The authors first study the theoretically optimal trade-off between accuracy and non-discrimination for pure classifiers. They then present algorithmic solutions that preprocess the data to remove discrimination before learning a classifier. The techniques include suppression of the sensitive attribute, massaging the dataset by changing class labels, and reweighing or resampling the data to remove discrimination without relabeling instances. These techniques have been implemented in a modified version of Weka, and the results of experiments on real-life data are presented.

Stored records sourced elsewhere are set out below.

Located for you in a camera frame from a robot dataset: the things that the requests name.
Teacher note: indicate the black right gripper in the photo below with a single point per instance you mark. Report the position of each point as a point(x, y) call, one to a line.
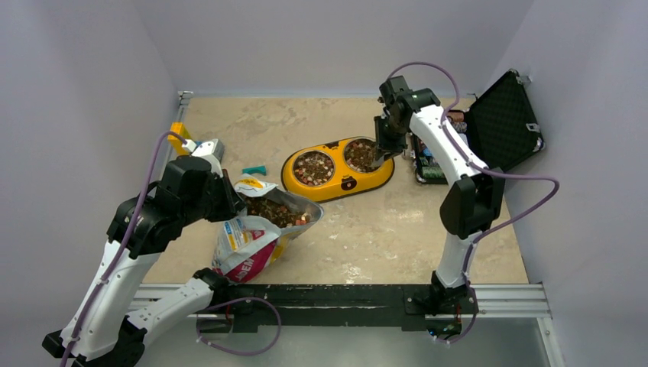
point(384, 145)

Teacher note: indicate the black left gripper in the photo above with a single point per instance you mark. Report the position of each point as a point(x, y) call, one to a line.
point(231, 205)

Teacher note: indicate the white yellow pet food bag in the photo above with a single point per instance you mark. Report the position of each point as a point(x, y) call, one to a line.
point(255, 239)

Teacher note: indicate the metal food scoop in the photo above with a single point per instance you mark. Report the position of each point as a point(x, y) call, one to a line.
point(378, 161)

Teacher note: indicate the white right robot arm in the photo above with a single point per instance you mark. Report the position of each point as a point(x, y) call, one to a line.
point(474, 198)

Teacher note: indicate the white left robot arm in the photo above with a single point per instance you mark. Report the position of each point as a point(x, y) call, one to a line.
point(103, 332)

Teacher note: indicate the yellow double pet bowl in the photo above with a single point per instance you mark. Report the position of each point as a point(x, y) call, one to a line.
point(335, 170)

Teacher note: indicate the teal arch block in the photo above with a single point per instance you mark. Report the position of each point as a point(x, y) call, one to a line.
point(262, 170)

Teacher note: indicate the yellow toy brick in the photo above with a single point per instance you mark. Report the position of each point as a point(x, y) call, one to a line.
point(178, 139)

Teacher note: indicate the black poker chip case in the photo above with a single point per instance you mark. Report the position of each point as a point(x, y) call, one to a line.
point(500, 127)

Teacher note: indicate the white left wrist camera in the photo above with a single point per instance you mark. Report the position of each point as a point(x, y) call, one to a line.
point(210, 150)

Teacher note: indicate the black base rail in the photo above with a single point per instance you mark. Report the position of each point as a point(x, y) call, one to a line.
point(248, 306)

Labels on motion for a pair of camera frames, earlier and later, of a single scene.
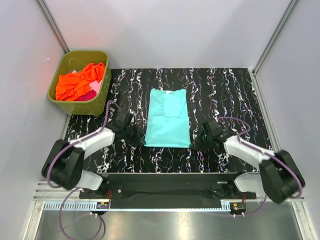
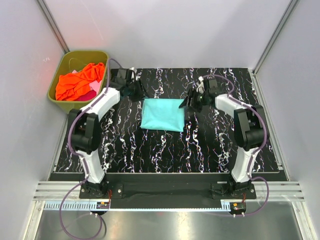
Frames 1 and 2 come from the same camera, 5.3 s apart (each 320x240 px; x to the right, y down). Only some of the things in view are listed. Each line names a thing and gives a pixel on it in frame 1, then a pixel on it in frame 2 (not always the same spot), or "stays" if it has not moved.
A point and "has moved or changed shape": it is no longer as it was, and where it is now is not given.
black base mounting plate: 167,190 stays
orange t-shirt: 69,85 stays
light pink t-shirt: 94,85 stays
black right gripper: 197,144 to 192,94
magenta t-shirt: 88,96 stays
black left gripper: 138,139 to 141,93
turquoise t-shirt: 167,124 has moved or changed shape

The paper discusses three scenarios where discrimination-aware classification is needed: historical discrimination, multiple data sources, and sensitive attributes as proxies. It also discusses anti-discrimination legislation, such as the Australian Sex Discrimination Act, the US Equal Pay Act, and the US Equal Credit Opportunity Act, which prohibit discrimination based on sensitive attributes.
The paper formally defines a measure for discrimination and introduces the Discrimination-Aware Classification Problem. It then theoretically analyzes the trade-off between accuracy and discrimination, showing that lowering discrimination can reduce accuracy. The paper also discusses the use of rankers and the impact of different classification methods on the trade-off between accuracy and discrimination.
The paper proposes three data preprocessing techniques: massaging the data, reweighing, and sampling. These techniques aim to remove discrimination from the training data before learning a classifier. The results of experiments on real-life data show that these techniques can effectively reduce discrimination while maintaining accuracy. The paper concludes that these techniques are essential for ensuring that classifiers are fair and do not discriminate based on sensitive attributes.